Southern Co (SO) has a higher dividend yield of 3.22% compared to Nextera Energy Inc (NEE) at 2.49%.
Is NEE or SO a better dividend growth stock?
Nextera Energy Inc has the stronger dividend growth with a 5-year CAGR of 10.2%, compared to Southern Co's 2.9%.
Which is safer for dividend income, NEE or SO?
Nextera Energy Inc's dividend safety is rated "Moderate" while Southern Co is rated "Moderate." The payout ratio of 69% is moderate. The dividend is currently covered by earnings but leaves less room for growth. Earnings cover the dividend 1.4x. The payout ratio of 73% is moderate. The dividend is currently covered by earnings but leaves less room for growth. Earnings cover the dividend 1.4x.
How much income does $10,000 in NEE vs SO generate?
A $10,000 investment in NEE generates approximately $249/year in dividends, while the same amount in SO generates about $322/year.
Is NEE or SO a Dividend Aristocrat?
Nextera Energy Inc is a Dividend Aristocrat (30 years) and Southern Co is a Dividend Aristocrat (25 years).

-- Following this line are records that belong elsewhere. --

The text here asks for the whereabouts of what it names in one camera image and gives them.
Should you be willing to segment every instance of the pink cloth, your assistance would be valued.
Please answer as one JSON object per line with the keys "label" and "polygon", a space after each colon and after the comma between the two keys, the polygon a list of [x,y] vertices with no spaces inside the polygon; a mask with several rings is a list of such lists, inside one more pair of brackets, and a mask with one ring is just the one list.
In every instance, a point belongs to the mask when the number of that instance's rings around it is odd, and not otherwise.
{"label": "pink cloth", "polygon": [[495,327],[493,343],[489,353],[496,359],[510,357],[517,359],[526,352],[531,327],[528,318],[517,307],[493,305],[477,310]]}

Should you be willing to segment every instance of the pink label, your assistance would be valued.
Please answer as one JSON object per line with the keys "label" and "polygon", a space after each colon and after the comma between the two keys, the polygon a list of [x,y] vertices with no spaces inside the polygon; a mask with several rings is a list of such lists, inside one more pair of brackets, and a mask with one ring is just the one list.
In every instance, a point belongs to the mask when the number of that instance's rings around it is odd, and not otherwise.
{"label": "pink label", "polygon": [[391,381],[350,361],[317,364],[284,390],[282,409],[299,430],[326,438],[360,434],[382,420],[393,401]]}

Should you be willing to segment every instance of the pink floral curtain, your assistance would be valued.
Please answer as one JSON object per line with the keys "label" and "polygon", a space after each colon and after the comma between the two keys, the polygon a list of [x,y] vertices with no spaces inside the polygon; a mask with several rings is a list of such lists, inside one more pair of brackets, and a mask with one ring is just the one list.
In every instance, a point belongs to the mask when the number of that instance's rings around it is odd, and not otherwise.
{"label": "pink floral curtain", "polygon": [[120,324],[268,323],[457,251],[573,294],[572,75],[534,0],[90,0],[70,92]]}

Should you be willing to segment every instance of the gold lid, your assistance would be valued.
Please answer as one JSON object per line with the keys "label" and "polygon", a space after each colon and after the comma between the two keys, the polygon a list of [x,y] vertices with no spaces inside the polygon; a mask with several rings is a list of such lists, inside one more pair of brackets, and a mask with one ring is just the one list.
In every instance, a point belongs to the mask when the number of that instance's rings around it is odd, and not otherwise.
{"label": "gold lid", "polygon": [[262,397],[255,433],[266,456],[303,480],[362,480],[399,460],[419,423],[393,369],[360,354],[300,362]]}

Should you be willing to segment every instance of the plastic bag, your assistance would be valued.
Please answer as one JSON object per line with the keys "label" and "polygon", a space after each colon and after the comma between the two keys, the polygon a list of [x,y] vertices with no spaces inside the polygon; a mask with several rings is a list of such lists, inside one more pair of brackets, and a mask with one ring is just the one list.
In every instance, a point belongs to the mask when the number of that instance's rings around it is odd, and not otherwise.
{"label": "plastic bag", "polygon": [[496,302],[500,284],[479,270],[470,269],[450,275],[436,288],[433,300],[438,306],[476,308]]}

Which has a lower payout ratio, NEE or SO?
Nextera Energy Inc has a lower payout ratio of 69% compared to Southern Co's 73%. A lower payout ratio generally indicates more room for dividend growth and better sustainability.
NEE vs SO: which is better for retirement income?
It depends on your priorities. SO for current income, NEE for dividend growth, NEE for safety. Many retirement investors hold both for diversification.